I had tried a standard method to train resnet18 for cifar10. The codes are below.
import matplotlib
matplotlib.use('svg')
import matplotlib.pyplot as plt
import numpy as np
from fastai import *
from models import *
import pandas as pd
from fastai.vision import *
path =untar_data(URLs.CIFAR, 'data/data11752/cifar10.tgz')
from fastai.torch_core import defaults
print('device',defaults.device)
databunch=(ImageDataBunch.from_folder(path,valid='test',
size=32,
ds_tfms=get_transforms(),
bs=128,) # ds_tfms=[rand_pad(4,32),flip_lr(p=0.5)]
.normalize(([0.4914, 0.4822, 0.4465],[0.2023, 0.1994, 0.2010])))

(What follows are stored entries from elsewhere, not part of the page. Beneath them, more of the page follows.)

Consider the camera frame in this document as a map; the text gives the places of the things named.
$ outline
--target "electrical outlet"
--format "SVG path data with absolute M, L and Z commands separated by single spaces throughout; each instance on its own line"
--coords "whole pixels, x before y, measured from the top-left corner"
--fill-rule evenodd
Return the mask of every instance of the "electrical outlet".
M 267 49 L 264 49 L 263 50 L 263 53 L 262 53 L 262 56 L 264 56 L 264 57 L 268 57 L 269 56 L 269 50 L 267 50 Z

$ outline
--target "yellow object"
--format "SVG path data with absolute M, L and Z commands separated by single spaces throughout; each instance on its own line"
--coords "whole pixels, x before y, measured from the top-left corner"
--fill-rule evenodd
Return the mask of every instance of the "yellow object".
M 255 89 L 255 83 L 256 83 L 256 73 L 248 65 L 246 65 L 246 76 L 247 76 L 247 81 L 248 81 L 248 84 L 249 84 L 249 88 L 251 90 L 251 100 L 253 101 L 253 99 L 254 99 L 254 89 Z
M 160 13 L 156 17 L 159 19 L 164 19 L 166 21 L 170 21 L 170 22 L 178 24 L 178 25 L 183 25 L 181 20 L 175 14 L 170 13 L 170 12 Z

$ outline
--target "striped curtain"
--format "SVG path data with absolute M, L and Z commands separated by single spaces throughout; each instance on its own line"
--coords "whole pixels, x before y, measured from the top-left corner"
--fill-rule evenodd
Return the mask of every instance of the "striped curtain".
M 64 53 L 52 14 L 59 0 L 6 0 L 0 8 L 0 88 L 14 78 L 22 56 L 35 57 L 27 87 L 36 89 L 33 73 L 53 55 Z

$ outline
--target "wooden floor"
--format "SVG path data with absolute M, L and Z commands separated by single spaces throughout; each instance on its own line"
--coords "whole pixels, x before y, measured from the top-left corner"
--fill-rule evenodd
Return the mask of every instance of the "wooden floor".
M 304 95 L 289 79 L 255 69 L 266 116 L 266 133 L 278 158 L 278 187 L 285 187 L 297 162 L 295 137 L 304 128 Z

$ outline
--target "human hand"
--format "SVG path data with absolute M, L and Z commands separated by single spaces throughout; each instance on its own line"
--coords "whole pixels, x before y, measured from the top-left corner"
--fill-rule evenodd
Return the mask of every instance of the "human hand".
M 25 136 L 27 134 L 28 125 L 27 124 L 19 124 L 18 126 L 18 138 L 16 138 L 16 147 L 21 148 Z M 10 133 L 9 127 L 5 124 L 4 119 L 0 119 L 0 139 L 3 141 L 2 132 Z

learner = cnn_learner(databunch,models.resnet18,path='work',metrics=error_rate,callback_fns=[callbacks.CSVLogger])
learner.fit_one_cycle(1,0.1,wd=5e-4)
learner.unfreeze()
learner.fit_one_cycle(50,0.01,wd=5e-4)
learner.save('stage1')
With the help of ClassificationInterpretation, I found automobile is classified as cat.
The valid loss is extremely high. It seems like the model is overfitting.
What caused this? And how to solve it?